Os alienados
Você está vendo um jogo do Internacional no Acre pela televisão e eles aparecem,mesmo que seja num grupo pequeno, com suas camisas vermelhas, torcendo por um time cuja sede fica a mais de mil quilômetros do estádio.
Em menor proporção, isso acontece também com o grêmio.
Em alguns jogos maiores, esses grupos podem ser de torcidas organizadas que viajam com o time, mas eles estão presentes também em jogos de pouca expressão.
Se os juniores do Inter, ou seu time feminino vai jogar em Pindamonhangaba , no interior paulista, lá estão eles, os vermelhos.
Isso, em menor escala, ocorre também quando o Inter joga no Exterior, mesmo que seja na Ásia ou na África
Claro que podem ser gaúchos perdidos no mundo e seus familiares, mas é também uma certa forma de alienação.
As pessoas teimam em introjetar valores, que não são seus ou que já não são mais seus.
Vamos pensar além do futebol para nos dar conta da extensão desse fenômeno.
Quando fui ao Rio de Janeiro pela primeira vez, tinha 17 anos e uma das visitas que me cobrei a fazer, além dos tradicionais Pão de Açúcar, Corcovado, Praia de Copacabana e Maracanã, foi aos estúdios da Rádio Nacional, no edifício do jornal A Noite, na Praça Mauá.
Fui assistir ao vivo, numa sexta-feira, o programa humorístico Edifício Balança Mas Não Cai, com o primo rico, Paulo Gracindo e o primo pobre, Brandão Filho, que já ouvia quando ainda morava em Farroupilha.
A Rádio Nacional, uma emissora pública, com seus programas de humor (antes o PRK 30 e depois, o Balança); de auditório (programas Manuel Barcelos , às quintas e Cesar de Alencar, aos sábados, com suas estrelas Marlene e Emilinha Borba);, seus musicais (aos domingos ao meio dia com Francisco Alves, o Rei da Voz); os noticiários (O Repórter Esso, com Heron Domingues) e as transmissões esportivas (com Antônio Cordeiro e Jorge Cury) faziam o papel que a Rede Globo viria a desempenhar depois na conquista dos corações e mentes das pessoas.

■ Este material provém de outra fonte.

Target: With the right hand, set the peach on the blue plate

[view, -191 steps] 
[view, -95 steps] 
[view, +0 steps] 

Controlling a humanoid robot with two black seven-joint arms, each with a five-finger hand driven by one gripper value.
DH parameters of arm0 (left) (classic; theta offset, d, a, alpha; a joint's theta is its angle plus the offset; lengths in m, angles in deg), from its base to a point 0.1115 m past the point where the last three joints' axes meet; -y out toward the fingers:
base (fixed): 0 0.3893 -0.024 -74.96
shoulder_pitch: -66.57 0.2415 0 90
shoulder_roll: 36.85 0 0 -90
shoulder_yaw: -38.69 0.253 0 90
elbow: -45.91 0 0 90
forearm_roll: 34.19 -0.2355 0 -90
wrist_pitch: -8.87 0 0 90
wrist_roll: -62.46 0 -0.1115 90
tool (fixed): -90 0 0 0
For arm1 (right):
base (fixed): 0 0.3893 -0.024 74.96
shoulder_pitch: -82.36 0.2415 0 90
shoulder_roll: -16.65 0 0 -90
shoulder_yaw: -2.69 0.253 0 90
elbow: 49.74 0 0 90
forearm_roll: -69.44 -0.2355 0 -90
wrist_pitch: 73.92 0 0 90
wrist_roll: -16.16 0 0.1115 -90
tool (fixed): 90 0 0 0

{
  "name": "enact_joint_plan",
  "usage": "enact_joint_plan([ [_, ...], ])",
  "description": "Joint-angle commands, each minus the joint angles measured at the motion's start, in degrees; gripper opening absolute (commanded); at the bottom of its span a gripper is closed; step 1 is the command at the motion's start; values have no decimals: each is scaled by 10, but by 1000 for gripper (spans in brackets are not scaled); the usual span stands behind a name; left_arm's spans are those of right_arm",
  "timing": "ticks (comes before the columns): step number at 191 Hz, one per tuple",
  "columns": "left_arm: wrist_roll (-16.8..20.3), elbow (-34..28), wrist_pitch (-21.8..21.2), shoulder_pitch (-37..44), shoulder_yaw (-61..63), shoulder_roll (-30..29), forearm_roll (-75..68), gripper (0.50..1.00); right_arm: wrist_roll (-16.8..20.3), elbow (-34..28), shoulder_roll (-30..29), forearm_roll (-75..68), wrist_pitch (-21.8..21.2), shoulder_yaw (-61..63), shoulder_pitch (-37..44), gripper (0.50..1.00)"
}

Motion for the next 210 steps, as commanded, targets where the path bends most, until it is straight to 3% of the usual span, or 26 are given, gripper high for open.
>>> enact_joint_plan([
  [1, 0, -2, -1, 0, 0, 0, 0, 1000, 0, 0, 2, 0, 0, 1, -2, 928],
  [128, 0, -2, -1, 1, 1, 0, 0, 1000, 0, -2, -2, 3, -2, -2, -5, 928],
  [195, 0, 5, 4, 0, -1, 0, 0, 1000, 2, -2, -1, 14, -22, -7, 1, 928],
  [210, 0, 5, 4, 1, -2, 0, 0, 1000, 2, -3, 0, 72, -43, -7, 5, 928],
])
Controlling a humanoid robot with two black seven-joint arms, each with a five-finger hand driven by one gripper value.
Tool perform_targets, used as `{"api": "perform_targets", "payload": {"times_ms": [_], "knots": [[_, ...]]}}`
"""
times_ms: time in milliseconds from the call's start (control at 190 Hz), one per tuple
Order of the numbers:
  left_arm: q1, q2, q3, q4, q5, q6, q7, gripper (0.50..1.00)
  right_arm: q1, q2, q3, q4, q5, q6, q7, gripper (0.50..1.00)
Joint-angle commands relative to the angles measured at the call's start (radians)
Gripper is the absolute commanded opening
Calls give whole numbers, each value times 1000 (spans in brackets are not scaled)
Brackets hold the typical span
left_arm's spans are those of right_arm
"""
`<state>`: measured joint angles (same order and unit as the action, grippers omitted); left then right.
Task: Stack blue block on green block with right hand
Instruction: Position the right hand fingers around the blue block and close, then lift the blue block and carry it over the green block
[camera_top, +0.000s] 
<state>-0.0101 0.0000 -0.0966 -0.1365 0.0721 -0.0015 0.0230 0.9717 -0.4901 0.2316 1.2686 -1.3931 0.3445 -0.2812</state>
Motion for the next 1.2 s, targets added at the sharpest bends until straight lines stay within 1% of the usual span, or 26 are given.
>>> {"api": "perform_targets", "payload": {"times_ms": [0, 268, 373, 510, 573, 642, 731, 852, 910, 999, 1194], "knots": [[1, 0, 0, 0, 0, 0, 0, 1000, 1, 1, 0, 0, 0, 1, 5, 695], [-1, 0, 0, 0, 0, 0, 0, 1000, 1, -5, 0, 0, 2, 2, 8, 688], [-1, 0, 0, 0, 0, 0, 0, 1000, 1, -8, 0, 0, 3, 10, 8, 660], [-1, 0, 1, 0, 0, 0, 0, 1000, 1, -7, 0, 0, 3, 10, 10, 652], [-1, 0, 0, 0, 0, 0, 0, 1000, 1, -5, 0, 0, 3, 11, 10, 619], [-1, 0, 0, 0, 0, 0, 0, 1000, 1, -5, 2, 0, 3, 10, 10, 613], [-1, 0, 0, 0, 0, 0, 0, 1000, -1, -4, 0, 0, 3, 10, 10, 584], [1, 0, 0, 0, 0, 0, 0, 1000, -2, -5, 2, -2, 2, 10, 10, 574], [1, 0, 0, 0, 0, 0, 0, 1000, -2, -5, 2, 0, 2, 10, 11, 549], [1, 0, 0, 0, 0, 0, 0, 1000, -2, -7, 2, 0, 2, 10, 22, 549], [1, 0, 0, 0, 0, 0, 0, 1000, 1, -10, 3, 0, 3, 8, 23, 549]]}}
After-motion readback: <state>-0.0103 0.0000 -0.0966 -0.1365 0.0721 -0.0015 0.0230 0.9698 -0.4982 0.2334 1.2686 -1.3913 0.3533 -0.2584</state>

No início da década de 50, quando se acirrou a guerra fria entre os Estados Unidos e a União Soviética, os americanos, que vinham vendendo para o mundo há muito tempo, o chamado "american way of life" decidiram que o cinema, mais do que nunca, seria sua principal arma de conquista .
Claro que continuaram fazendo algumas guerras - a da Coréia foi a maior de todas - mas Hollywood passou a ser o grande divulgador do que era apresentado ao mundo como a "democracia americana" em oposição ao "comunismo ateu e destruidor das famílias"
A famosa Comissão de Atividades Antiamericanas do senador McCarthy já havia depurado Hollywood de qualquer pensamento de esquerda, pondo na lista negra de Hollywood alguns dos seus mais importantes diretores e roteiristas principalmente, além de atores e escritores de alguma forma ligados ao cinema.
A imensa lista de suspeitos tinha nomes como Charles Chaplin, Orson Welles, Dashel Hemmet, Joseph Losey, Edward Dimytrick, Lillian Hellmann, José Ferrer, John Garfield, Willian Shirer, Zero Mostel, Leonard Berstein, Paul Robertson, Dalton Trumbo e Jules Dassin. O grande diretor Elia Kaza (Um Bonde Chamado Desejo, Vidas amargas, Sindicato de Ladrões e Viva Zapata, entre outros filmes),indiciado como suspeito, inicialmente, se safou denunciando os companheiros.
Foi inicialmente através do cinema que os Estados Unidos construíram no mundo inteiro um sentimento, que ainda perdura, de defesa do sistema capitalista, ainda que ele exista apenas para beneficiar uma minoria poderosa e que exclui de suas vantagens, a maioria da população.
Para a grande maioria de homens e mulheres no mundo inteiro, o desfrute dos bens que a sociedade produz ( casas com piscina, carros, roupas caras, bebidas finas e viagens a lugares exóticos) se faz apenas virtualmente, antes pelo cinema, hoje principalmente pela televisão e pelas redes sociais.
Mesmo assim, essa maioria de despossuídos, é a primeira a defender a continuidade desse sistema e de até morrer por ele.
Isso apenas confirma o que Marx disse há muito tempo, de que as massas têm a ideologia da classe dominante.
Numa escala menor, bem menor, se você mora em Rio Branco, no Acre e torce pelo Flamengo, Corinthians e grêmio, você é um alienado.
Se torcer pelo Inter, talvez seja apenas pelo vermelho da sua camisa, que lembra a Revolução.